(Record extracts)
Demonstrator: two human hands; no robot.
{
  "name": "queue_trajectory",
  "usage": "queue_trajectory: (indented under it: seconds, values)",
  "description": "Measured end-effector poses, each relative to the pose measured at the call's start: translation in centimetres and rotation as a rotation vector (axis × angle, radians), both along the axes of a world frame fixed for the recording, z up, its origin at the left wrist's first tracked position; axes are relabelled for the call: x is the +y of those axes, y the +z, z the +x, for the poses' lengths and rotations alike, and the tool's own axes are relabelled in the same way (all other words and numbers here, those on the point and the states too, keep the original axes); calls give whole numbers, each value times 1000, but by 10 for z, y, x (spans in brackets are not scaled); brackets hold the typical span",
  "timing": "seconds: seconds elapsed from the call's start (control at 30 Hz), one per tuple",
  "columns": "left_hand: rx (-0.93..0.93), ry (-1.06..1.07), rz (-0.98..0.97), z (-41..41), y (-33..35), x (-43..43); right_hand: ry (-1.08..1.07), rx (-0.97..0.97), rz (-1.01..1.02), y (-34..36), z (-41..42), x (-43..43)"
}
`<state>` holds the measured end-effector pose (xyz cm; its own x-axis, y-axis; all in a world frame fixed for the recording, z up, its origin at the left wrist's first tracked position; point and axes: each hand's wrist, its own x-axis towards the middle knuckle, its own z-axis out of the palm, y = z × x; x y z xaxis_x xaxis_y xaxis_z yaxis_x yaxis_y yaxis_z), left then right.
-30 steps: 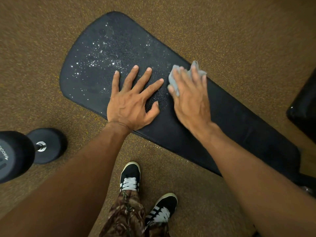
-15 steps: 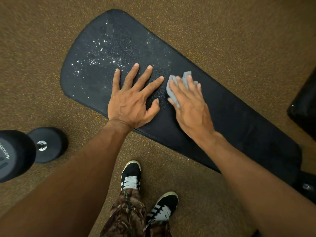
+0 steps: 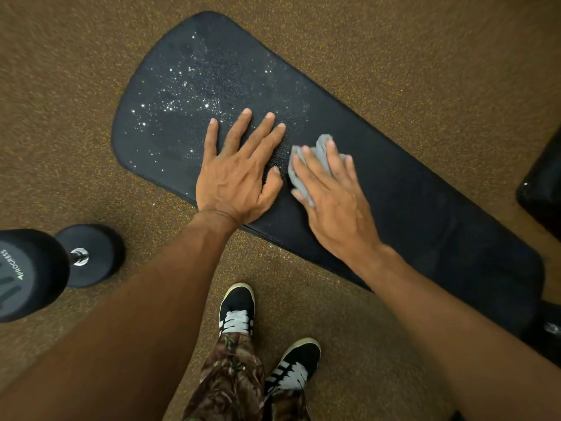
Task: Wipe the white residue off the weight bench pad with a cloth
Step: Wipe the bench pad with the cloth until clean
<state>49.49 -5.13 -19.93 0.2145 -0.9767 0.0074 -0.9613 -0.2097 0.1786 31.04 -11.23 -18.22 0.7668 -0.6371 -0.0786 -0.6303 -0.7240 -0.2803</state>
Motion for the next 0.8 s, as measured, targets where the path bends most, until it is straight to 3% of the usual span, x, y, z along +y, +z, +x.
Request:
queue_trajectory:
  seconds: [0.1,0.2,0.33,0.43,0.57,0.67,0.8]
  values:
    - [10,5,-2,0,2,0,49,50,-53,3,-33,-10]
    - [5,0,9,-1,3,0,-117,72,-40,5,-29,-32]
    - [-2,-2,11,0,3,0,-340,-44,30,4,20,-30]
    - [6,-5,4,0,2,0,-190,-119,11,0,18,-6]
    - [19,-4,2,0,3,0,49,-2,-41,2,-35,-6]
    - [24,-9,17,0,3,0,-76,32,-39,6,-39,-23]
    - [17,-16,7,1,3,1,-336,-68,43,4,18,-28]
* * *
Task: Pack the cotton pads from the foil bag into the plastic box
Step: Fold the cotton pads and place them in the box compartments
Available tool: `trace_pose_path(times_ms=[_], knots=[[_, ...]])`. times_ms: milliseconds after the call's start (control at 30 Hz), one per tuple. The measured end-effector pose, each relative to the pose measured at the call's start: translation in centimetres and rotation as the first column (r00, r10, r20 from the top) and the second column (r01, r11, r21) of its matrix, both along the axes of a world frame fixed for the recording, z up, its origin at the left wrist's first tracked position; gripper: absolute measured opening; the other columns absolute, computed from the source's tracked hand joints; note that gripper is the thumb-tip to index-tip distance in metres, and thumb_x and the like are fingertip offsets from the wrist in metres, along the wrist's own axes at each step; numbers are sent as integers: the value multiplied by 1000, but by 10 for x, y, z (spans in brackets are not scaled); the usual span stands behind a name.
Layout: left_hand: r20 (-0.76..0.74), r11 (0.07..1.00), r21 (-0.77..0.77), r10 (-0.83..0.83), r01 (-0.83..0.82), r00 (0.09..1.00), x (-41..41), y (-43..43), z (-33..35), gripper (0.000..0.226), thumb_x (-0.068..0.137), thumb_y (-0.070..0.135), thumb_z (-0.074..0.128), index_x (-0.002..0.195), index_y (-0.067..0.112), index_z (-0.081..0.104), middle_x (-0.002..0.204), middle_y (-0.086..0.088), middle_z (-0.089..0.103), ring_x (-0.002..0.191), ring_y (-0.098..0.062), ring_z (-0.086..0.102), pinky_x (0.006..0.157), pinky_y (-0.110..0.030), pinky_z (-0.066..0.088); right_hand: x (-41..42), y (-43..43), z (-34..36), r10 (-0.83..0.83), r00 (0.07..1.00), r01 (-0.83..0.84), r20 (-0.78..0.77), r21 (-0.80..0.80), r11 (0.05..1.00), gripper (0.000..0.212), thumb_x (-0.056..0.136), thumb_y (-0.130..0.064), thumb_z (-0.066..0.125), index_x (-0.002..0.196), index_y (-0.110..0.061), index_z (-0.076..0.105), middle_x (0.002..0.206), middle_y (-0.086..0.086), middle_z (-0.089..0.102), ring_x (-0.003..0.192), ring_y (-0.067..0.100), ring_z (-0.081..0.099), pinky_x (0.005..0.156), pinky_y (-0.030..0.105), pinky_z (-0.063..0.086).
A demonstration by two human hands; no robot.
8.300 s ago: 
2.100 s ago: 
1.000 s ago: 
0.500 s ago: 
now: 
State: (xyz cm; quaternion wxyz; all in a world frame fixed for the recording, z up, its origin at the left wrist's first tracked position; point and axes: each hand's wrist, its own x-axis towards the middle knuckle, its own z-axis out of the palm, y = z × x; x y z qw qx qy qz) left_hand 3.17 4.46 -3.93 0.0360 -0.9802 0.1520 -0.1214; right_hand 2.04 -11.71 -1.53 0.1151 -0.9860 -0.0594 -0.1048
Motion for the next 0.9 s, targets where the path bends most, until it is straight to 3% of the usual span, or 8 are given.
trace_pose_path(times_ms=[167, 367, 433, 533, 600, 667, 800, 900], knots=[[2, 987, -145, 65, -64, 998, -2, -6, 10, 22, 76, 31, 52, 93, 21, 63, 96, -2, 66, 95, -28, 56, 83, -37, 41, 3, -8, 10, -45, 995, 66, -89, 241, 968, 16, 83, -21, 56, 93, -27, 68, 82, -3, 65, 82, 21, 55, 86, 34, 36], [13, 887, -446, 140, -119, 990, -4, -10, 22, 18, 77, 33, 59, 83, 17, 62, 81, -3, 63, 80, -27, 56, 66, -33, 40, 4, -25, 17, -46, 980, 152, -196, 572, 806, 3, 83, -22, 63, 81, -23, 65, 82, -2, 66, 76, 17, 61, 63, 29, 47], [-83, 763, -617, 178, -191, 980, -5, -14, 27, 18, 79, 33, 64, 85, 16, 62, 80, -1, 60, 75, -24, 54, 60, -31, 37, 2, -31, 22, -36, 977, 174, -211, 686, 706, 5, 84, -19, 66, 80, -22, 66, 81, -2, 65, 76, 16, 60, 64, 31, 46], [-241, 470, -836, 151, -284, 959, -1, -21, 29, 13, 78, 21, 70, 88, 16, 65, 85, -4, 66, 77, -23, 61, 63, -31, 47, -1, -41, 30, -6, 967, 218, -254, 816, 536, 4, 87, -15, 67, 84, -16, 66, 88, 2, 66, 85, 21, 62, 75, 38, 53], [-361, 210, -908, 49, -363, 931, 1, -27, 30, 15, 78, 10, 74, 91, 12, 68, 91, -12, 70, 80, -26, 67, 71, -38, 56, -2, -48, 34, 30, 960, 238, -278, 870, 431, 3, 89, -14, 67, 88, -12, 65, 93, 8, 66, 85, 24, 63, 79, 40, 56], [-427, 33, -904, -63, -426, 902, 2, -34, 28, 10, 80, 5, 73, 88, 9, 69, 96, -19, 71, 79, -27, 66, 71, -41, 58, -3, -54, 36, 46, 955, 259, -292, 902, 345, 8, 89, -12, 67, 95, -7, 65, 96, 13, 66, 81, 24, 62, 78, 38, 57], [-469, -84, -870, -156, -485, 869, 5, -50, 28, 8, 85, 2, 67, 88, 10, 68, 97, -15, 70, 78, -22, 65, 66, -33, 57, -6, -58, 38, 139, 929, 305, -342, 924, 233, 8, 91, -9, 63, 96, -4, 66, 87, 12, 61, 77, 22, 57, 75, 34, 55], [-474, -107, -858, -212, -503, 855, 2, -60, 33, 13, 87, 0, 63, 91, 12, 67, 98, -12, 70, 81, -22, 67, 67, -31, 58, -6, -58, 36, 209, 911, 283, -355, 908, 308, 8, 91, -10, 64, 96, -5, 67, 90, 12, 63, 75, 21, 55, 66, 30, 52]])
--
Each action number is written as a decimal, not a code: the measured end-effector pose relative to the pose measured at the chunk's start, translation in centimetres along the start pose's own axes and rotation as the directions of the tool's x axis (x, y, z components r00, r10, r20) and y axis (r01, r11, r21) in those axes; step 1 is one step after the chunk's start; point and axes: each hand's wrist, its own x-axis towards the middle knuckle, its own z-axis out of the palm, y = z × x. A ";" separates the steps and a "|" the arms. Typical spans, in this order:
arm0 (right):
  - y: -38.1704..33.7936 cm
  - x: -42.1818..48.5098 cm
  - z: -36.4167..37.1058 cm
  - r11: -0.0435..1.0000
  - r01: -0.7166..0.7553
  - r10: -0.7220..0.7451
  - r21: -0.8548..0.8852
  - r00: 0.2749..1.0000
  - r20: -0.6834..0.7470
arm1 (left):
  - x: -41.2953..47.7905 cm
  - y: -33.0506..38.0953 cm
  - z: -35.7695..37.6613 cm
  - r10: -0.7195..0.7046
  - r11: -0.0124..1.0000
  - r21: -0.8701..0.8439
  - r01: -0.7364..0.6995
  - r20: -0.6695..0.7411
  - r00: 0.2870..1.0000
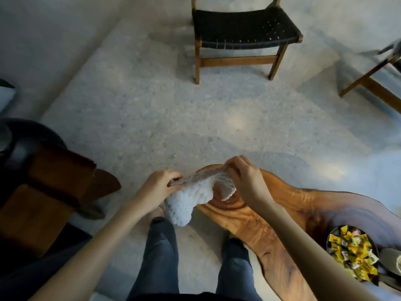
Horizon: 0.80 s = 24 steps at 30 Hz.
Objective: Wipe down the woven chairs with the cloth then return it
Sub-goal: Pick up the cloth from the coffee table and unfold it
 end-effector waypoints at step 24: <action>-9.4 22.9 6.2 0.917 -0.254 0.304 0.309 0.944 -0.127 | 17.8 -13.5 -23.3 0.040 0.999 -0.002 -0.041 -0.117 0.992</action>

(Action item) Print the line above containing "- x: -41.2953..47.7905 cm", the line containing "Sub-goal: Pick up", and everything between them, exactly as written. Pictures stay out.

(Solution for this problem)
  - x: -41.2953..47.7905 cm
  - y: -33.0506..38.0953 cm
  - z: -35.7695..37.6613 cm
  - r10: -0.7195..0.7046
  - r11: -0.0124..1.0000
  - r21: -0.8701..0.8439
  - r01: -0.7364..0.6995
  - r20: -0.6695..0.7411
  - r00: 0.2870..1.0000
Horizon: 0.80 s = 24 steps at 30 Hz.
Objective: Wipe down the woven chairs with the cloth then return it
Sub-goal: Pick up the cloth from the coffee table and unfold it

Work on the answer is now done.